Saray iktidarı ise hala acziyetini örtme telaşında.
İçişleri Bakanı Süleyman Soylu, CNN Türk’te siyah giysileri, üzgün suratıyla yıllar öncesinden hazırlık yaptıklarını anlatıyor:
"3-4 yıldır 106 üzerinde arama kurtarma ekibi yaptık. Aslında hazırlığımız İstanbul depremiydi. 2019'de yaptığımız hazırlıklardan biri Risk Azalma Planına'na Kahramanmaraş'ta başladık. Planları bütün illere yönelik bitirdik. 2023 yılını afet tatbikat yılı ilan ettik. Mersin Akkuyu Nükleer Santlar, dahil olmak üzere, hastaneler dahil olmak üzere 97 bin deprem tatbikatı yaptık.
620 bin afet gönüllüsü oluşturduk. Son 3 yılda hangi tecrübeyi yaşamışsak o sonucu sisteme aktarmaya çalıştık."
Yani Soylu’nun söylediklerine inanırsak iktidar deprem hazırlıklarını çoktan yapmış, bitirmiş.
Teorik olarak doğru söylüyordu Soylu. Kağıt üzerinde yapmışlardı.
Hatta daha yaklaşık dört ay önce. 2022 Kasım’ının ilk haftalarında 81 ilde o meşhur deprem tatbikatı yapılmıştı: Çök, kapan, tutun.

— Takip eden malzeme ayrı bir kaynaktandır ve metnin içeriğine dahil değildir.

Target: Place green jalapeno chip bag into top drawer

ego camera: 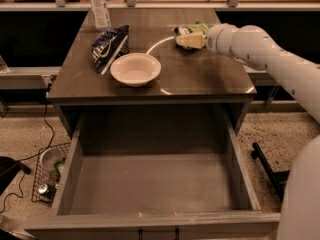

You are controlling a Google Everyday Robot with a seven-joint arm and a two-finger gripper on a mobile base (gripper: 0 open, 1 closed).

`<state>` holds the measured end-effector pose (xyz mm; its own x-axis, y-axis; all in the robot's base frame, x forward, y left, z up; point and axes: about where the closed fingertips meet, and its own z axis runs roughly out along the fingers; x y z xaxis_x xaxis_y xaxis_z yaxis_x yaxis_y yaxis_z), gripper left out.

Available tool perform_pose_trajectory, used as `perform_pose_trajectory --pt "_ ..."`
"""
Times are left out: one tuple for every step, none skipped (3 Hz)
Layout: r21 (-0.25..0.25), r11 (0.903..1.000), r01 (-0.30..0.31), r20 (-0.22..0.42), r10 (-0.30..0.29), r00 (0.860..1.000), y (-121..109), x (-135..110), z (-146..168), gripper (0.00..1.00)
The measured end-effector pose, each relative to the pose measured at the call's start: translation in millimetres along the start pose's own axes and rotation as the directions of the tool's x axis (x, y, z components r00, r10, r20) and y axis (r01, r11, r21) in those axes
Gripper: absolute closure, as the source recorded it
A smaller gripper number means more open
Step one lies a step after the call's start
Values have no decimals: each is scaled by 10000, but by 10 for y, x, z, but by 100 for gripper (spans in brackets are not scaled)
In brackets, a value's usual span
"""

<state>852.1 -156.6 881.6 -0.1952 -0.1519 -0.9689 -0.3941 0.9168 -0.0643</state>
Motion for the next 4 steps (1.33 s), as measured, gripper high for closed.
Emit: perform_pose_trajectory --pt "257 9993 272 -110 -270 9996 -158 29 131 0" --pt "297 9990 338 -292 -330 9990 -219 71 194 0" --pt "-261 9991 -341 -619 324 9976 -204 248 313 2" --pt "-1003 9867 -1280 -953 1185 9884 -85 452 431 23"
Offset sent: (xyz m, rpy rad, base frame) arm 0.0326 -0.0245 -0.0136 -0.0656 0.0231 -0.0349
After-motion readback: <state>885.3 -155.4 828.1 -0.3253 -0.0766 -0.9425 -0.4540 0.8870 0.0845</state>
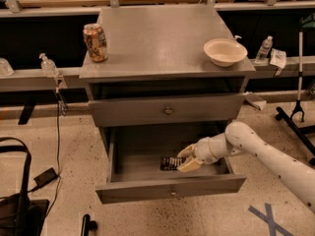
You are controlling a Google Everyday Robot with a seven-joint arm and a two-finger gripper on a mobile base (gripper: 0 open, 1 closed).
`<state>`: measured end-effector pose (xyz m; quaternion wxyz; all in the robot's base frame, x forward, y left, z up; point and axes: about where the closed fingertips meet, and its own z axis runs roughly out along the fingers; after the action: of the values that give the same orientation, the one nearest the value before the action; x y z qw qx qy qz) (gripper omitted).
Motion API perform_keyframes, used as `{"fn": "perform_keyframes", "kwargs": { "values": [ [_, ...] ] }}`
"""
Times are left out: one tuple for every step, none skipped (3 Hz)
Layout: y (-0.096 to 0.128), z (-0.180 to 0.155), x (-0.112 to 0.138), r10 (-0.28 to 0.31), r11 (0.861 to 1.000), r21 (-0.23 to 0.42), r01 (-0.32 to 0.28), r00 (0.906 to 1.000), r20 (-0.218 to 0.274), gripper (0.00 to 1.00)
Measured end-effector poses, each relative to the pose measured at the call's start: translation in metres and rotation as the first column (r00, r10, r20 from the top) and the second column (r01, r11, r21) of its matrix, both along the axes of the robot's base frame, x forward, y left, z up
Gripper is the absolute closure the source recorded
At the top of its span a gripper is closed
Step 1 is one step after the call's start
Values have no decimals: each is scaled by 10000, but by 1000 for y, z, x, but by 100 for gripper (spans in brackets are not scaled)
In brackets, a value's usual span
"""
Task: Place rxbar chocolate into middle drawer
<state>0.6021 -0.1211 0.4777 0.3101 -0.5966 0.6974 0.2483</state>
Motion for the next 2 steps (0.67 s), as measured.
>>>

Daha öncesinde de aynı tatbikatı deprem felaketinin yaşandığı illerde de yapmışlardı.
Mesela Kahramanmaraş’ta.
Kentte büyük bir yıkım beklendiğini iki yıldır herkese duyurmaya çalışan eski İYİ Parti İl Başkanı Avukat Ahmet Çabukel, T24’ten Gökçer Tahincioğlu’na anlatıyordu dün.
2019’da Süleyman Soylu da gelmiş kente. Depreme yönelik bir sunum yapmış. Kentte 7,3 ya da 7,5 büyüklüğünde bir deprem beklendiğini, olası depremde 20 bin konutun yıkılabileceğini söylemiş. Ardından bir deprem tatbikatı yapılmış. Sunumun yapıldığı Saffran Otel’e itfaiye 5 dakikada ulaşmıştı. Her şey yolunda gitmişti tatbikatta.
Sonra ne yapılmış peki kentte?
Tabii ki hiçbir şey.
Tatbikatın yapıldığı otelin bile yıkıldığını söylemeye gerek yok.
HDP İstanbul Milletvekili Dilşat Canbaz, sosyal medya hesabından Soylu’nun sözlerini yanıtlıyordu dün:
“Süleyman Soylu, Tayyip Erdoğan’a özenerek ekranlarda sahte gözyaşları döküyor. 2018’den bugüne kendisine depremle ilgili tam 35 soru önergesi verdim. Depreme karşı hazırlıkları sordum. Birine dahi cevap vermedi. Zaten bir hazırlık yapmadıkları ortada."
Süleyman Soylu, ekranda “Acı bir rasyoneliteyle karşı karşıyayız" derken de doğru söylüyordu.
Saray iktidarının acziyetinin yarattığı büyük bir yıkımla karşı karşıyayız.